Perhaps redirect APD's efforts towards burglaries and serious crime
AND AWAY from traffic stops.
I get the [email protected] every day and am disturbed that (on avg)
MORE THAN HALF the APD activity is traffic enforcement.
This is a major issue the Town Council is not effectively addressing.


Thoughtful
Registered user
Atherton: other
on Jan 11, 2022 at 9:27 pm
Thoughtful, Atherton: other
Registered user
on Jan 11, 2022 at 9:27 pm

The burglary issue is very, very serious.

If it's not safe to live in Atherton, property values are going to go down.
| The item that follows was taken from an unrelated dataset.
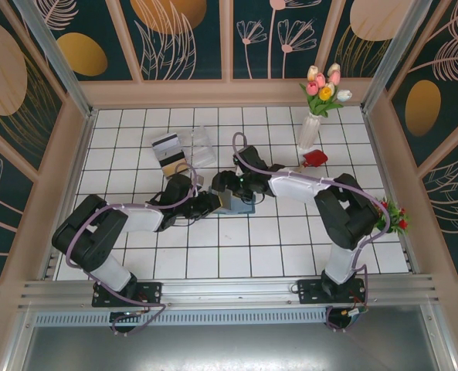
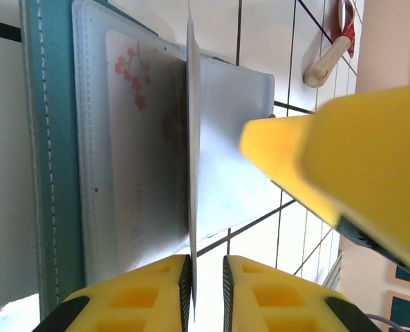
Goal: Take the credit cards out of the card holder
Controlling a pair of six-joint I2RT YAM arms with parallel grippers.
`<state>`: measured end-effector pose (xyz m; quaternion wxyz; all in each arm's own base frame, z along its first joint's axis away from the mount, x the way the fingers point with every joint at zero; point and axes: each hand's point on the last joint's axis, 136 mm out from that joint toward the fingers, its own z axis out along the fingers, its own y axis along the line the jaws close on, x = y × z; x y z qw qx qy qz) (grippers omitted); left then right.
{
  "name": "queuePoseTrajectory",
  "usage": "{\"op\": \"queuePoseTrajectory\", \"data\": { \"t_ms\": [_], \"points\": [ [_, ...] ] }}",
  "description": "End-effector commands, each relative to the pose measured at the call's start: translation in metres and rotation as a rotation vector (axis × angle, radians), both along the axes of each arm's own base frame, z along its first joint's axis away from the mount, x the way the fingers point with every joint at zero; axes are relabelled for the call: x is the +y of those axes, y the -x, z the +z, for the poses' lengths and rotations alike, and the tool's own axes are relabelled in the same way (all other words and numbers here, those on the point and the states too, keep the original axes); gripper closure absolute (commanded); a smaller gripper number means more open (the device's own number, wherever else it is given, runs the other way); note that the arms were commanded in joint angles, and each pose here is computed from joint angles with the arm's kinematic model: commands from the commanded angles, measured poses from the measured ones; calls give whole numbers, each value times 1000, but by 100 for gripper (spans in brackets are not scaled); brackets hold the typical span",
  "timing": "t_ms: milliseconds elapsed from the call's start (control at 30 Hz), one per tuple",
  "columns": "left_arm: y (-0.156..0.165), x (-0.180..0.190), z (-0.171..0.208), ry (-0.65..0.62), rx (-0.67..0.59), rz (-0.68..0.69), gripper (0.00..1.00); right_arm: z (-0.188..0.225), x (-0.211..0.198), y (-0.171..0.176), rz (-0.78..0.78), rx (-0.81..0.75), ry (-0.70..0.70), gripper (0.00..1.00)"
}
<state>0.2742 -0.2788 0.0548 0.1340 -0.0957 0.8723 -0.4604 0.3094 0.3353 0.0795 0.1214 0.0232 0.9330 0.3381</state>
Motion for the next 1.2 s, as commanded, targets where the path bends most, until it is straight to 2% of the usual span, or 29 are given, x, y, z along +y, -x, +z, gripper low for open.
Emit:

It's going to happen, and is a matter of time.

The rationale of paying top dollar for our own police department has been for safety.

What's going wrong here?

Who's going to tell the emperor he has no clothes?


MenloVoter.
Registered user
Menlo Park: other
on Jan 12, 2022 at 8:04 am
MenloVoter., Menlo Park: other
Registered user
on Jan 12, 2022 at 8:04 am

Thoughtful:

part of the problem is that, even though residents can have their alarms tied directly to the police department for a faster response, they don't use them. I build in Atherton and every home I've built has and an alarm system. And I can count on one hand the number of owners that use the systems on a regular basis. When a home is behind tall walls it is virtually impossible for anyone to see into the property to see a burglary in progress. That is why alarms are so important to use. The residents of Atherton need to look at themselves, at least in part, for high burglary rates. A house with an alarm system that is used is a "hardened target" and the crooks quickly figure this out and go somewhere else.

And for those that complain the APD makes too many traffic stops, why do you think they make those stops and who do you think they're stopping? They're profiling and stopping people that don't look like they belong.